For this assignment, we explore different attention mechanisms for time-series-based transformers [@transformer]. The attention mechanism allows a transformer model to selectively focus on relevant parts of the input data, capturing long-range dependencies and relationships between items. This is particularly important for time series data that contains recurring patterns, such as hourly traffic counts or hourly power consumption. By capturing the "local context" of recurring patterns, we can use this information to forecast future events. Specifically, when encountering an event similar to a past event, we consider the outcome of that past event in our prediction.
Multiple kinds of attention mechanisms exist for transformer-based time-series forecasting. Convolutional self-attention is introduced in [@paper], which aims to capture the local context of input events, but does this using a symmetric convolution, thereby taking both input data leading to a particular event and the outcome of that event into account. A dual-stage attention mechanism is used for a Recurrent Neural Network (RNN) architecture in [@dualstage], using an input attention mechanism in an encoder step, and a temporal attention mechanism in a decoder step.

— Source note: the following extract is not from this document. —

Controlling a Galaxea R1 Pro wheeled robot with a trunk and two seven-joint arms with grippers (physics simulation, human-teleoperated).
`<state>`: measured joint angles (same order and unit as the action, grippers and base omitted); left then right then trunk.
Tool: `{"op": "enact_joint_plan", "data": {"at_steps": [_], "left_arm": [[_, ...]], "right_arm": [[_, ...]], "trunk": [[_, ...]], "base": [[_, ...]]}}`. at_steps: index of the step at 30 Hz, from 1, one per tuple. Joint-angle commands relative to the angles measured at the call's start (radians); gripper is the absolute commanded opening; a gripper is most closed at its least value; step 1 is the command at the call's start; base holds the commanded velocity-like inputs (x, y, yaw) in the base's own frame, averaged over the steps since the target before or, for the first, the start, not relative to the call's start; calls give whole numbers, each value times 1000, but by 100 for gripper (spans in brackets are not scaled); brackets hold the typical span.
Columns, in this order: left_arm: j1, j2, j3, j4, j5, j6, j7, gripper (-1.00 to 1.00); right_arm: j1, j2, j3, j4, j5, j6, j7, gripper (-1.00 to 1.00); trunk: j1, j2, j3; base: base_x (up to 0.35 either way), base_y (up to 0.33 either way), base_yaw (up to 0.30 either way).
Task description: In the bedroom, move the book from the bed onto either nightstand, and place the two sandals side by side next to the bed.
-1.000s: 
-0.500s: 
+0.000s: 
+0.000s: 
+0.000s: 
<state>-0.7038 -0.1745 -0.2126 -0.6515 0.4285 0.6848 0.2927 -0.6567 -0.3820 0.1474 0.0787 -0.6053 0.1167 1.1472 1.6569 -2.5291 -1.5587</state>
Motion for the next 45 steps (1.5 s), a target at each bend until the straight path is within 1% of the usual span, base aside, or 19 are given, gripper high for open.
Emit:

Even though transformers were originally designed in the field of Natural Language Processing (NLP), a lot of work has been done to use transformers with time series data. An overview of the different approaches can be found in [@timeseries1]. Tashreef et al. introduced a transformer-based approach using the time2vec encoding mechanism [@timeseries2]. The authors of this paper use transformer models to predict stock prices, and claim these models can be used both for short and long term predictions. Finally the effectiveness of using a transformers-based approach to forecast time series data is tested in [@timeseries3].
The original transformer architecture introduces a quadratic time and space complexity
In this paper, we focus on time-series forecasting using transformer-based approaches. We aim to compare different attention mechanism and determine which mechanism best captures the outcome of past events. We formulate a first research question:
RQ 1 : When comparing the different attention mechanisms, which mechanism best predicts future values using root mean square error (RMSE) as metric?
The Elia dataset we use (see the dataset description section for more info) contains both measurements and predictions for the next day and the next week. We formulate a second research question:
RQ 2 : Is the RMSE of a transformer model better than the Elia prediction model?
To start off, we will look at the characteristics of the dataset used and discuss pre-processing steps. Then, we will consider several attention mechanisms, discuss design and implementation details and finally evaluate the performance of these attention mechanisms on the dataset.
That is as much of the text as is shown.